Set down all of the data that follows, keeping every character.

Segment Start: Excerpted data

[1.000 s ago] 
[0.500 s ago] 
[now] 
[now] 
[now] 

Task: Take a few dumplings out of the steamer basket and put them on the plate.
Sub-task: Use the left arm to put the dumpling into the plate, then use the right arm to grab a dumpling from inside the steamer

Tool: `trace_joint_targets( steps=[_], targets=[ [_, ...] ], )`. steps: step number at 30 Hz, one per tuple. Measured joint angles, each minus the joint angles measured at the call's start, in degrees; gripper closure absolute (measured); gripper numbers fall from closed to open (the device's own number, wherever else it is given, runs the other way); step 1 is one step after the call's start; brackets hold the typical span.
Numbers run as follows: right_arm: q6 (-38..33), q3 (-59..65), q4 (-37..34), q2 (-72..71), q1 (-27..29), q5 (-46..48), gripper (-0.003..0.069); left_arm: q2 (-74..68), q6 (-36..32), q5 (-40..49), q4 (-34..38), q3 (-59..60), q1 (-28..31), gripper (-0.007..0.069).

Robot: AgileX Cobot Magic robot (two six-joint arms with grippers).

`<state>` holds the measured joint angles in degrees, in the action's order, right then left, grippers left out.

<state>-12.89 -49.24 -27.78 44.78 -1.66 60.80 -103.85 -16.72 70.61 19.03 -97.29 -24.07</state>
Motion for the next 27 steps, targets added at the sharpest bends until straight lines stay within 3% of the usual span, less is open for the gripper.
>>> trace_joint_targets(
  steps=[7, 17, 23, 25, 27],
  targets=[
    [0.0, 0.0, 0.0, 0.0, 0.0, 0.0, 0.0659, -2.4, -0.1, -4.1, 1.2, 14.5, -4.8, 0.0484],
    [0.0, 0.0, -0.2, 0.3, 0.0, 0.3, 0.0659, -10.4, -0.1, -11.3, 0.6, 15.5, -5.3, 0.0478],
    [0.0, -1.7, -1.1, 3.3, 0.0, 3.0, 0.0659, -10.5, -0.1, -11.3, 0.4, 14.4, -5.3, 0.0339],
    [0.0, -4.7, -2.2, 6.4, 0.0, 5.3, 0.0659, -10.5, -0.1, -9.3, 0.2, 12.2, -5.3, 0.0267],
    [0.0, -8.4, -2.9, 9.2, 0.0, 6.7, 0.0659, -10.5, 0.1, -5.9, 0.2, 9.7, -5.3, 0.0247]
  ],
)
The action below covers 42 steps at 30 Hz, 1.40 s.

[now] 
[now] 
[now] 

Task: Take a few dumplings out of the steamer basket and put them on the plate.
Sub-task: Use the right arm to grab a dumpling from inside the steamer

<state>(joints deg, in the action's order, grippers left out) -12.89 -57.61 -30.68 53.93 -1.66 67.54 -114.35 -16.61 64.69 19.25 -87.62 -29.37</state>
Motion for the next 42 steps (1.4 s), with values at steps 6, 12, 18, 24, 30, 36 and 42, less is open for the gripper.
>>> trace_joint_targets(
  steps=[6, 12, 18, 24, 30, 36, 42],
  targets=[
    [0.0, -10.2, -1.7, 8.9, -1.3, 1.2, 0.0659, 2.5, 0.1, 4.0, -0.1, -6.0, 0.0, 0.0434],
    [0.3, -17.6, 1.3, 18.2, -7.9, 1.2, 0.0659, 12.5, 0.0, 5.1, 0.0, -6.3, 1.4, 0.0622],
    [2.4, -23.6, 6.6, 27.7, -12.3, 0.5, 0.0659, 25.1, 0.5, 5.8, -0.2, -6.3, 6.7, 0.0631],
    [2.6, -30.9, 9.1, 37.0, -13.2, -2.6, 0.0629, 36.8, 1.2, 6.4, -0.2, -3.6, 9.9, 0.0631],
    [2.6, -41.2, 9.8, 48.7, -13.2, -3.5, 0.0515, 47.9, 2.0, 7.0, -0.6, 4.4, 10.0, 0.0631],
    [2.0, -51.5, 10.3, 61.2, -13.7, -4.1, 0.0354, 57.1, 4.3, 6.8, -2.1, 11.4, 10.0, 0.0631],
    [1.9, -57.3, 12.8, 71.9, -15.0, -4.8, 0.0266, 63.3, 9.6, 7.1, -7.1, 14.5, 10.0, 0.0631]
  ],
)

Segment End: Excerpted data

- Answer
[1.000 s ago] 
[0.500 s ago] 
[now] 
[now] 
[now] 

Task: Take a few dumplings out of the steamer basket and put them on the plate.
Sub-task: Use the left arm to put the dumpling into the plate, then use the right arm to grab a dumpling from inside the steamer

Tool: `trace_joint_targets( steps=[_], targets=[ [_, ...] ], )`. steps: step number at 30 Hz, one per tuple. Measured joint angles, each minus the joint angles measured at the call's start, in degrees; gripper closure absolute (measured); gripper numbers fall from closed to open (the device's own number, wherever else it is given, runs the other way); step 1 is one step after the call's start; brackets hold the typical span.
Numbers run as follows: right_arm: q6 (-38..33), q3 (-59..65), q4 (-37..34), q2 (-72..71), q1 (-27..29), q5 (-46..48), gripper (-0.003..0.069); left_arm: q2 (-74..68), q6 (-36..32), q5 (-40..49), q4 (-34..38), q3 (-59..60), q1 (-28..31), gripper (-0.007..0.069).

Robot: AgileX Cobot Magic robot (two six-joint arms with grippers).

`<state>` holds the measured joint angles in degrees, in the action's order, right then left, grippers left out.

<state>-12.89 -49.24 -27.78 44.78 -1.66 60.80 -103.85 -16.72 70.61 19.03 -97.29 -24.07</state>
Motion for the next 27 steps, targets added at the sharpest bends until straight lines stay within 3% of the usual span, less is open for the gripper.
>>> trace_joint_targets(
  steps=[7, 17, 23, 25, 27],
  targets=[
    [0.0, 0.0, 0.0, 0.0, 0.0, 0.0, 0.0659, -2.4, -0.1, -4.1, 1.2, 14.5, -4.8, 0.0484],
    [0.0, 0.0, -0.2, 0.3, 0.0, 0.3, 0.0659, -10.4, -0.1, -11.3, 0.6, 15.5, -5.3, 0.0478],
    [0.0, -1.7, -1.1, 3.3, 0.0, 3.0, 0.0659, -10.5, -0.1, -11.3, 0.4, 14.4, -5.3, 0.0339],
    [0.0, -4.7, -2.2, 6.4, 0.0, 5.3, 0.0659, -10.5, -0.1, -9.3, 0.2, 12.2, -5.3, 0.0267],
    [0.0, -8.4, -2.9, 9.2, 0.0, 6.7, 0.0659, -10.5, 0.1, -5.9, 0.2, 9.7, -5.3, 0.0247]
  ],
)
The action below covers 42 steps at 30 Hz, 1.40 s.

[now] 
[now] 
[now] 

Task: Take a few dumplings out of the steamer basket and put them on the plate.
Sub-task: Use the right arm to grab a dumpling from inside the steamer

<state>(joints deg, in the action's order, grippers left out) -12.89 -57.61 -30.68 53.93 -1.66 67.54 -114.35 -16.61 64.69 19.25 -87.62 -29.37</state>
Motion for the next 42 steps (1.4 s), with values at steps 6, 12, 18, 24, 30, 36 and 42, less is open for the gripper.
>>> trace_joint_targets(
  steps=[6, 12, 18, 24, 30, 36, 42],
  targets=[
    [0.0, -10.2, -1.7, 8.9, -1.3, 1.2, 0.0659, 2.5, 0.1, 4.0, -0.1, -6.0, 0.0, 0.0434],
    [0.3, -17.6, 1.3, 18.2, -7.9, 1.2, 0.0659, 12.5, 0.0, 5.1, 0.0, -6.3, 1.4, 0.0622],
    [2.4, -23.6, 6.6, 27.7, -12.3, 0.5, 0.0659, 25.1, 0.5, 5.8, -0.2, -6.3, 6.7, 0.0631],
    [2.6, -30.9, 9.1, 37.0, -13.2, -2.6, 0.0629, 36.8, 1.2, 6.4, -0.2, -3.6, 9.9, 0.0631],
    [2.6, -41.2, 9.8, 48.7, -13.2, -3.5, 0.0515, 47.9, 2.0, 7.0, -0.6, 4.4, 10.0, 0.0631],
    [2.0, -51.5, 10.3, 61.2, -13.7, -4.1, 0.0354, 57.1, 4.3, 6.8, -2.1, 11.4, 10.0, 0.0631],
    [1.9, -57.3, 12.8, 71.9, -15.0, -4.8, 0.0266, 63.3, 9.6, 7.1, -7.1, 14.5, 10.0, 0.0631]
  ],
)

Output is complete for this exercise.